Qu'est-ce que l'impression 3D bois ?

L'impression 3D bois est une technique de fabrication additive qui permet de créer des objets au rendu et au toucher du bois véritable, à partir d'un matériau composite mêlant fibres ou poudre de bois et un liant polymère. Contrairement à ce que son nom laisse penser, on n'imprime pas du bois massif : on agglomère des particules issues de l'industrie du bois (sciure, copeaux, fibres) avec un plastique biosourcé le plus souvent du PLA qui joue le rôle de colle une fois fondu ou solidifié.

Deux grandes familles de procédés coexistent aujourd'hui :

  • L'impression par filament composite (FDM), la plus répandue, accessible sur n'importe quelle imprimante 3D grand public moyennant quelques ajustements.

  • L'impression par poudre liée (Binder Jetting), plus récente et réservée aux usages professionnels, qui agglomère de la sciure recyclée à l'aide d'un agent liant pour produire des pièces denses et complexes.

Dans les deux cas, le résultat conserve les veines, la texture granuleuse et même l'odeur boisée caractéristiques du matériau d'origine un atout que peu d'autres consommables d'impression 3D peuvent revendiquer.

Quand on pense à l’impression 3D et aux matériaux utilisés, les premiers qui nous viennent souvent à l’esprit sont le plastique ou le métal. Pourtant, les possibilités offertes par l’impression 3D vont aujourd’hui bien au-delà de ces classiques. Et parmi ces matériaux innovants, un en particulier attire de plus en plus l’attention : le bois.

Pourquoi l'impression 3D en bois est-elle une innovation responsable ?

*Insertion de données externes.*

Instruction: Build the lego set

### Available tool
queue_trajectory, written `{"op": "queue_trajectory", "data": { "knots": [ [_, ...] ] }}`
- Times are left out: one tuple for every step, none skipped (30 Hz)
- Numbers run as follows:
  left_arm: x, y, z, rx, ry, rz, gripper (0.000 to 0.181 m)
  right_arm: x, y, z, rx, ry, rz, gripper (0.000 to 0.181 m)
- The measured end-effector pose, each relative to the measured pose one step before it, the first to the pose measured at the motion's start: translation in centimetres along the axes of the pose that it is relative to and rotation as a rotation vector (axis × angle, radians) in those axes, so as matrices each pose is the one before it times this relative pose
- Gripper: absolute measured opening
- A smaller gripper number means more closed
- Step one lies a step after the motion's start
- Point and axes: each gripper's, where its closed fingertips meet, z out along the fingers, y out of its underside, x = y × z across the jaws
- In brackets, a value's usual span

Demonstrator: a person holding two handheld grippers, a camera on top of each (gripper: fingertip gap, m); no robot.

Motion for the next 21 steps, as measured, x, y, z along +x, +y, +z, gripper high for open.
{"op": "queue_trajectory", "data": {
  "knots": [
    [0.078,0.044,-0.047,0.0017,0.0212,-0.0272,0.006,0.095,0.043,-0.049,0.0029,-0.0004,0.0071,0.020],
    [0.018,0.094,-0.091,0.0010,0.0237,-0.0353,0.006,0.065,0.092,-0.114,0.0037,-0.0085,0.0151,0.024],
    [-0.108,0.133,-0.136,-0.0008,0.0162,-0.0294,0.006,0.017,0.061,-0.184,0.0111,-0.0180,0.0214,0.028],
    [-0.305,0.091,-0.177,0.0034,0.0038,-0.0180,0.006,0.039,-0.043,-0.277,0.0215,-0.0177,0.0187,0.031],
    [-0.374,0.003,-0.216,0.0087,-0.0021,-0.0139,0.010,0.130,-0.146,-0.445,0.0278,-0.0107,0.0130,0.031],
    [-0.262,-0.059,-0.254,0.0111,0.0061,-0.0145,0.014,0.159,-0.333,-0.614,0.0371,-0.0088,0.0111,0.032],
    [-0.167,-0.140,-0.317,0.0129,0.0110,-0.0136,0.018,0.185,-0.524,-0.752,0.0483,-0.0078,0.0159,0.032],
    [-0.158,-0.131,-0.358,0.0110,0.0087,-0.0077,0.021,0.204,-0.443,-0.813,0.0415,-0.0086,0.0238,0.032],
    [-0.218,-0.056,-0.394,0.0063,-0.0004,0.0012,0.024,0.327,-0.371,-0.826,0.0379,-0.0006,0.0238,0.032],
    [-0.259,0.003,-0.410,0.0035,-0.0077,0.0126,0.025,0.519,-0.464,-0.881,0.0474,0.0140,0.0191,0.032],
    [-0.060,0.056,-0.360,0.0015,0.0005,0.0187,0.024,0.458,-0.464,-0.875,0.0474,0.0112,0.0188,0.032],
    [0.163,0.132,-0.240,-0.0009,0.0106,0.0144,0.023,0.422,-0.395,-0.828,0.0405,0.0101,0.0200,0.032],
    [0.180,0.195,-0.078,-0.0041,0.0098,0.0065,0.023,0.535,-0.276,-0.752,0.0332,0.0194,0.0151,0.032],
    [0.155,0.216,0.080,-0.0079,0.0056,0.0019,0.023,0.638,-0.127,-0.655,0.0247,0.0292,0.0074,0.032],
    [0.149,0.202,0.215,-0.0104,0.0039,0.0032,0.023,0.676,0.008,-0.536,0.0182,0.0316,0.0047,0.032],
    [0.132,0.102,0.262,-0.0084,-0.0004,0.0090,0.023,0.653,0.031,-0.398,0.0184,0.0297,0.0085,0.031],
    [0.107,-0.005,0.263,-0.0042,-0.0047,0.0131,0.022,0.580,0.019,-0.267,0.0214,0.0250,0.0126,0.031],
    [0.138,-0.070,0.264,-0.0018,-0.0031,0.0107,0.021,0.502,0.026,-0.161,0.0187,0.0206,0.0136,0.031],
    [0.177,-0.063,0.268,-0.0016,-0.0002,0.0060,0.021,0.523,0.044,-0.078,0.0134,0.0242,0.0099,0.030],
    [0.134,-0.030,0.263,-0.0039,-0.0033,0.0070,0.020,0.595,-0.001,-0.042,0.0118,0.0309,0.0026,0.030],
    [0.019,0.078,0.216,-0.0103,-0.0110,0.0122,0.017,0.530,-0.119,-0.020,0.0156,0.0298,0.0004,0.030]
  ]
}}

L'impression 3D bois s'inscrit dans une logique de fabrication circulaire : elle utilise uniquement la matière nécessaire à la pièce, à partir de ressources que l'industrie du bois considère traditionnellement comme des déchets. Là où la menuiserie classique génère jusqu'à 30 % de chutes (sciures, copeaux, retombes de planches), la fabrication additive part directement de ces résidus pour les transformer en objets finis sans perte supplémentaire.

L'enjeu est loin d'être anecdotique. Selon une étude publiée dans la revue Nature, l'humanité a déjà fait disparaître environ 54 % du nombre total d'arbres présents sur Terre depuis le début de la civilisation. Réduire la pression sur la ressource forestière passe désormais par une meilleure valorisation de ce qui existe déjà : sciures de scieries, copeaux de menuiseries, retours de chantiers. C'est précisément ce que permet l'impression 3D bois, qu'il s'agisse du filament composite (intégrant 30 à 40 % de fibres recyclées) ou du procédé Binder Jetting (qui agglomère de la sciure pure).

Trois atouts environnementaux distinguent cette technologie :

  • Pas de chutes : la matière est déposée couche par couche, uniquement où la pièce le requiert.

  • Une matière partiellement biosourcée : le PLA, principal liant du filament bois, est issu de l'amidon de maïs ou de la canne à sucre, et non du pétrole.

  • Un potentiel de recyclage : en fin de vie, certains objets imprimés en bois peuvent être broyés puis réinjectés comme matière première dans un nouveau cycle de production.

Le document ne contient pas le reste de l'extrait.